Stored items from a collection
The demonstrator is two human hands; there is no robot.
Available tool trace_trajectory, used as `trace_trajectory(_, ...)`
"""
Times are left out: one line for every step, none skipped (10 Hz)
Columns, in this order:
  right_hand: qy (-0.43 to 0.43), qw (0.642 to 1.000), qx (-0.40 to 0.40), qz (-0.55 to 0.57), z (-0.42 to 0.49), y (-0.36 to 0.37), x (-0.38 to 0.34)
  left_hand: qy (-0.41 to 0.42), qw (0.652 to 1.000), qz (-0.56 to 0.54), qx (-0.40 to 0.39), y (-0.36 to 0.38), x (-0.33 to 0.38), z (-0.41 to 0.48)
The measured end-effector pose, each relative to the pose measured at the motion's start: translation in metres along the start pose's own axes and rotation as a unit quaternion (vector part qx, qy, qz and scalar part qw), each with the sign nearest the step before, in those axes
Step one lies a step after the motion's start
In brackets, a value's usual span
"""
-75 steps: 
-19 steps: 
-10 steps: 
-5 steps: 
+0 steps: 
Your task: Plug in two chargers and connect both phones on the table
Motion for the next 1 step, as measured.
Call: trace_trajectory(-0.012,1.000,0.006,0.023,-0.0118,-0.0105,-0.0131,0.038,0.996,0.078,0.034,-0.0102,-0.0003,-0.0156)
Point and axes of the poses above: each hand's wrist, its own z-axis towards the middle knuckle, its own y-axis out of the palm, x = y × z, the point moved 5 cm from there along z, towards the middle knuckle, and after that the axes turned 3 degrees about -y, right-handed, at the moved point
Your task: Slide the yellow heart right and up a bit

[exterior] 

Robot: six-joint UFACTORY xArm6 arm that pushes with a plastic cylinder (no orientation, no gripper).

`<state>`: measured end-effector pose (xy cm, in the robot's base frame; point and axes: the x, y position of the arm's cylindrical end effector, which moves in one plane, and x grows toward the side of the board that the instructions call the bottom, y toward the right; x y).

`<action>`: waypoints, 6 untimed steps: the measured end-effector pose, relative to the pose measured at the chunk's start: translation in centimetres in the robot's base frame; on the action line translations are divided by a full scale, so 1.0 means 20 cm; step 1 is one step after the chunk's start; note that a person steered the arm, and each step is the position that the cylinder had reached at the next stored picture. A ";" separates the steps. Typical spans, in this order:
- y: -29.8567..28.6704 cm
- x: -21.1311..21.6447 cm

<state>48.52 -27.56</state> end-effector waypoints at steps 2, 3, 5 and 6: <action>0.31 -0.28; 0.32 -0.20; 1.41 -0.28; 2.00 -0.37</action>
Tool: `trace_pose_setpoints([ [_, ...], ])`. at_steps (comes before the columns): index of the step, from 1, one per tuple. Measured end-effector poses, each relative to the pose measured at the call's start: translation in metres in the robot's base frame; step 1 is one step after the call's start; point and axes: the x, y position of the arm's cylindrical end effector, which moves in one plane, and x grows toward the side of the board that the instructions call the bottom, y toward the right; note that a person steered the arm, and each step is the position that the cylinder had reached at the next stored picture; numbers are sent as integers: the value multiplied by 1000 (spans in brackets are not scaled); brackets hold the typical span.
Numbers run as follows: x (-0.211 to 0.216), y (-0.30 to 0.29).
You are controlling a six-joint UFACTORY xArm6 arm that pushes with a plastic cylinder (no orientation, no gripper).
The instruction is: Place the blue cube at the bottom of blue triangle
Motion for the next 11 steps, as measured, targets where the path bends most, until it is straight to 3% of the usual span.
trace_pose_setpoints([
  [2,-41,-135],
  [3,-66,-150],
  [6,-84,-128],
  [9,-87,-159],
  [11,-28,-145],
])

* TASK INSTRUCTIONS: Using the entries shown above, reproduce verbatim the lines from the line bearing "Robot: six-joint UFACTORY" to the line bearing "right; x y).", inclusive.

* OUTPUT FOR THIS EXERCISE:
Robot: six-joint UFACTORY xArm6 arm that pushes with a plastic cylinder (no orientation, no gripper).

`<state>`: measured end-effector pose (xy cm, in the robot's base frame; point and axes: the x, y position of the arm's cylindrical end effector, which moves in one plane, and x grows toward the side of the board that the instructions call the bottom, y toward the right; x y).

The response to the exercise is now finished.